# TASK TO CARRY OUT
Copy out the entries below exactly as they stand, but only from the line containing "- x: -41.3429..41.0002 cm" through the line containing "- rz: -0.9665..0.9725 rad".

(Collected data entries)
┏━━
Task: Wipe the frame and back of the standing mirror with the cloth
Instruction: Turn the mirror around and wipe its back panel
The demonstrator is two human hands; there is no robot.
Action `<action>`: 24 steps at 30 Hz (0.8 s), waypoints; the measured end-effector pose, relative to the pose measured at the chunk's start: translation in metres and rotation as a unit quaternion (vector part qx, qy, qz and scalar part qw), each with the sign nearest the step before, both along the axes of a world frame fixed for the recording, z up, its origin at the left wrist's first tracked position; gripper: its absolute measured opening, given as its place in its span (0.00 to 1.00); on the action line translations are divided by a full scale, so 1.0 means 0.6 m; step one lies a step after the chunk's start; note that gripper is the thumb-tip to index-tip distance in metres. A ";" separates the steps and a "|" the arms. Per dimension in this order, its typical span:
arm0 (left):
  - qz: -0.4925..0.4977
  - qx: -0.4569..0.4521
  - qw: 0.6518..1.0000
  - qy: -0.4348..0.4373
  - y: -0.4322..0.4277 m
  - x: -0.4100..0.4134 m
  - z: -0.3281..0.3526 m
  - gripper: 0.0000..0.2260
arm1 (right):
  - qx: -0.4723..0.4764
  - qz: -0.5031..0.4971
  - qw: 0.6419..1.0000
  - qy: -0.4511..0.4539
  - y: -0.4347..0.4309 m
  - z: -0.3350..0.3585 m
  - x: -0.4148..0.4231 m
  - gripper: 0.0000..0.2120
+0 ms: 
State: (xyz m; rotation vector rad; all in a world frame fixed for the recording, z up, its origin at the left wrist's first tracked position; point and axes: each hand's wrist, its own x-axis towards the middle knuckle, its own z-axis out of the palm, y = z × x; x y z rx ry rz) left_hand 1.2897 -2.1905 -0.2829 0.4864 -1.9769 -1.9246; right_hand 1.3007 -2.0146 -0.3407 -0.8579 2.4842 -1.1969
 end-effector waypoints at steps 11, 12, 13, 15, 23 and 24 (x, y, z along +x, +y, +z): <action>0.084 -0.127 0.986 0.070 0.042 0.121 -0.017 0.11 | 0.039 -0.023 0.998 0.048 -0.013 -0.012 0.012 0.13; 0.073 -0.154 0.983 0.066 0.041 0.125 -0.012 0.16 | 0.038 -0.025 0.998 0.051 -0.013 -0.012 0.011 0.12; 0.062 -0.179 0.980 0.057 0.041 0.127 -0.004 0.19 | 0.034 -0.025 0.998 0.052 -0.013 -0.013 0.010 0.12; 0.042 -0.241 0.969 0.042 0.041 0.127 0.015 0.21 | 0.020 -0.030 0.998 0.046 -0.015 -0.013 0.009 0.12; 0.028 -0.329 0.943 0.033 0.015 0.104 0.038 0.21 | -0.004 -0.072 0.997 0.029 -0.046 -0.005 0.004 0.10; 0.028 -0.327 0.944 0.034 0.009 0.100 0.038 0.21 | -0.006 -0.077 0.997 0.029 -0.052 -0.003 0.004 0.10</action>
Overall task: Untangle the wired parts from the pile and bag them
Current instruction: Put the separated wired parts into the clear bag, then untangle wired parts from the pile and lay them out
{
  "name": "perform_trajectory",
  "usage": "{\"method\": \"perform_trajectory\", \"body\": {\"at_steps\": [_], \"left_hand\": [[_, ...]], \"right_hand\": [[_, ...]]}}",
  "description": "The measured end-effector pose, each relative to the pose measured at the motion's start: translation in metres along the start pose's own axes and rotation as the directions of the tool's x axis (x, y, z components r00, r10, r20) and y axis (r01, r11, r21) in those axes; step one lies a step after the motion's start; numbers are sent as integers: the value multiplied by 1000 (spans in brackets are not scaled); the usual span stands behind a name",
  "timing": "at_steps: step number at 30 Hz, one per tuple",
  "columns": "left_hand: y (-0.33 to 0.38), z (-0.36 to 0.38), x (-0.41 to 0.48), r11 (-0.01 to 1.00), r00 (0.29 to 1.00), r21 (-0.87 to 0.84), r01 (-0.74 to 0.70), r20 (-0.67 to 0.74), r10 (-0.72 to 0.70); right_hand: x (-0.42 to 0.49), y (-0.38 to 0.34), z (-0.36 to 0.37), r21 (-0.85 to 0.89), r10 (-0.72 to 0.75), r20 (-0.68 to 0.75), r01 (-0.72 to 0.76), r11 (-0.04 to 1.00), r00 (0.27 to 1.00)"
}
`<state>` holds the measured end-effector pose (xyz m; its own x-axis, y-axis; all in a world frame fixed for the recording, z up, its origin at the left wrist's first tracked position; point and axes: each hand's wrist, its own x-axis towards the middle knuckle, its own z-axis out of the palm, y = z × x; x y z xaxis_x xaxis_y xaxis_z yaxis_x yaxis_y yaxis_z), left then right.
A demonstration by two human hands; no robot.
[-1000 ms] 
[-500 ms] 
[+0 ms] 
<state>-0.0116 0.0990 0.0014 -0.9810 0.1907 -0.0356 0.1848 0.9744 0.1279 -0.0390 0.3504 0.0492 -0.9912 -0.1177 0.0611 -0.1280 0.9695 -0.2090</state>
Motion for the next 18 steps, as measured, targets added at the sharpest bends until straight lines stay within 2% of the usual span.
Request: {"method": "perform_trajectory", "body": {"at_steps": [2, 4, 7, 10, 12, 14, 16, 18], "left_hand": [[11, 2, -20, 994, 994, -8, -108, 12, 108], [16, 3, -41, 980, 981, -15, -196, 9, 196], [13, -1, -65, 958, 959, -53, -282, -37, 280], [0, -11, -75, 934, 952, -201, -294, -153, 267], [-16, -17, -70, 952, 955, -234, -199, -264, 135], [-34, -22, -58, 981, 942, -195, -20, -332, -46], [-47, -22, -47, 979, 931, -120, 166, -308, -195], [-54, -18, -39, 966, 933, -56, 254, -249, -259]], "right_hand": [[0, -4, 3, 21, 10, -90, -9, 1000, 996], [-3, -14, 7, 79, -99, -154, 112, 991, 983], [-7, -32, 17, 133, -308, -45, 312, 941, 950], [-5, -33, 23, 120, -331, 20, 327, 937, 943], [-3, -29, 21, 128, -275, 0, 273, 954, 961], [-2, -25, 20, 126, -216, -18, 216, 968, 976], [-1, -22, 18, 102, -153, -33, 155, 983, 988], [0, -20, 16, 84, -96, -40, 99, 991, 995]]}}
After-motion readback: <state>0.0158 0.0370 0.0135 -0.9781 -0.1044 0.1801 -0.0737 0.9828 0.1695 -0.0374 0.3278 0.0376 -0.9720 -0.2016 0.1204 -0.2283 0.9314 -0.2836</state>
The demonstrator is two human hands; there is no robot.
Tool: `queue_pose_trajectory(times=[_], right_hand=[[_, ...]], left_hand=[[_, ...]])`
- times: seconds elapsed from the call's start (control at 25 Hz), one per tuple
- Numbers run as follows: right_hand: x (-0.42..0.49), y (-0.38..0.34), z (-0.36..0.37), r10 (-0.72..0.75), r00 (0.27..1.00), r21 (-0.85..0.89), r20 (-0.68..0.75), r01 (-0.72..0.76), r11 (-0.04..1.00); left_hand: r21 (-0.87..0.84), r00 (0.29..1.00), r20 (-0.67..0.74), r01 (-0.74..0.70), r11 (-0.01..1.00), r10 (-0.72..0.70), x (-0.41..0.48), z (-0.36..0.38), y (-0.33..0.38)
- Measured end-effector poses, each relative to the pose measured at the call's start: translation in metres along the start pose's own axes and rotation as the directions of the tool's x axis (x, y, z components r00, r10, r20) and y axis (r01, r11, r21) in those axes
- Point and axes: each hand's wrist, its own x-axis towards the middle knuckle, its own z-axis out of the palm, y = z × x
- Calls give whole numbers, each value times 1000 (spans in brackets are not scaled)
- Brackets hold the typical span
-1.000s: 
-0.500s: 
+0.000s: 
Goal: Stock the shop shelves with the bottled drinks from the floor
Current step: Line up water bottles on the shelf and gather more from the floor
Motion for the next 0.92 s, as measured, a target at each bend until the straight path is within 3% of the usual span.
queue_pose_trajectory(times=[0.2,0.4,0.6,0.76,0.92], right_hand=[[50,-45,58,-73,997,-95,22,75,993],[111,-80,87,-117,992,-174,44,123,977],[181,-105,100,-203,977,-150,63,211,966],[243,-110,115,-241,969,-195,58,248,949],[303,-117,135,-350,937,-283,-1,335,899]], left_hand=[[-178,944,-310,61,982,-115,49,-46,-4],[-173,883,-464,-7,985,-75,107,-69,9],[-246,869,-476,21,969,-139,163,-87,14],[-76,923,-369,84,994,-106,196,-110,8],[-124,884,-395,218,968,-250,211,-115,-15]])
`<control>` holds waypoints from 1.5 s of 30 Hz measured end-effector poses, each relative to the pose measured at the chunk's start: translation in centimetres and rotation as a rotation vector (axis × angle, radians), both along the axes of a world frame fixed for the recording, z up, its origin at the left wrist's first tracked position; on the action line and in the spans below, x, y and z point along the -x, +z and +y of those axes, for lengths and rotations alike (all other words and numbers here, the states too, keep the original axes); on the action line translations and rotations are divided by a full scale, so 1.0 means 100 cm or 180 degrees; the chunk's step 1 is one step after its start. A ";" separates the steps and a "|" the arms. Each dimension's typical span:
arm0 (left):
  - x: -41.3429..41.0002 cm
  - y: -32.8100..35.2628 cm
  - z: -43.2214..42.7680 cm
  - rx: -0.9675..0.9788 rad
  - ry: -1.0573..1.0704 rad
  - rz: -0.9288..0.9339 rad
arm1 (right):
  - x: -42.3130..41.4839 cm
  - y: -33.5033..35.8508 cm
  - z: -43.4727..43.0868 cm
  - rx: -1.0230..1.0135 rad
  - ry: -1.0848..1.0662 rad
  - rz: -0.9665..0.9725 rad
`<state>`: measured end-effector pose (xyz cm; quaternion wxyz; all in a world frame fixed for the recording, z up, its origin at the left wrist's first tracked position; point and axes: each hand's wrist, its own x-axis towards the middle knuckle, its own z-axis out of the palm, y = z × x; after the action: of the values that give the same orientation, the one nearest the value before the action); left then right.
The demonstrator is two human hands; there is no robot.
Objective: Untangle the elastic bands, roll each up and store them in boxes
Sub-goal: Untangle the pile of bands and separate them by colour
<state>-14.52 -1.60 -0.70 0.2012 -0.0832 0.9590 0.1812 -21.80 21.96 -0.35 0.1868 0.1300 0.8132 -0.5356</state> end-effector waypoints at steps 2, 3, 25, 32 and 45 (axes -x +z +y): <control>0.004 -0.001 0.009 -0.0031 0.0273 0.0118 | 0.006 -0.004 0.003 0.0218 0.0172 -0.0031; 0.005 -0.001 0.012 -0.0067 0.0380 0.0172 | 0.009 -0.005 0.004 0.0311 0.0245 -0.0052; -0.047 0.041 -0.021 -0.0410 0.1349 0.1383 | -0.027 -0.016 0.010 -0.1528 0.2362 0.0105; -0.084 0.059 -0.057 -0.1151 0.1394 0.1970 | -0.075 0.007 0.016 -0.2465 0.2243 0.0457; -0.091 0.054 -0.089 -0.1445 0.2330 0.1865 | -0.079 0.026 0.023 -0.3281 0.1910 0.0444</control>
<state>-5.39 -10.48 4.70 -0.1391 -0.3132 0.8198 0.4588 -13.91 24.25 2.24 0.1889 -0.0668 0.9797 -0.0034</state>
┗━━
# ANSWER SECTION
  - x: -41.3429..41.0002 cm
  - y: -32.8100..35.2628 cm
  - z: -43.2214..42.7680 cm
  - rx: -0.9675..0.9788 rad
  - ry: -1.0573..1.0704 rad
  - rz: -0.9288..0.9339 rad
arm1 (right):
  - x: -42.3130..41.4839 cm
  - y: -33.5033..35.8508 cm
  - z: -43.4727..43.0868 cm
  - rx: -1.0230..1.0135 rad
  - ry: -1.0848..1.0662 rad
  - rz: -0.9665..0.9725 rad

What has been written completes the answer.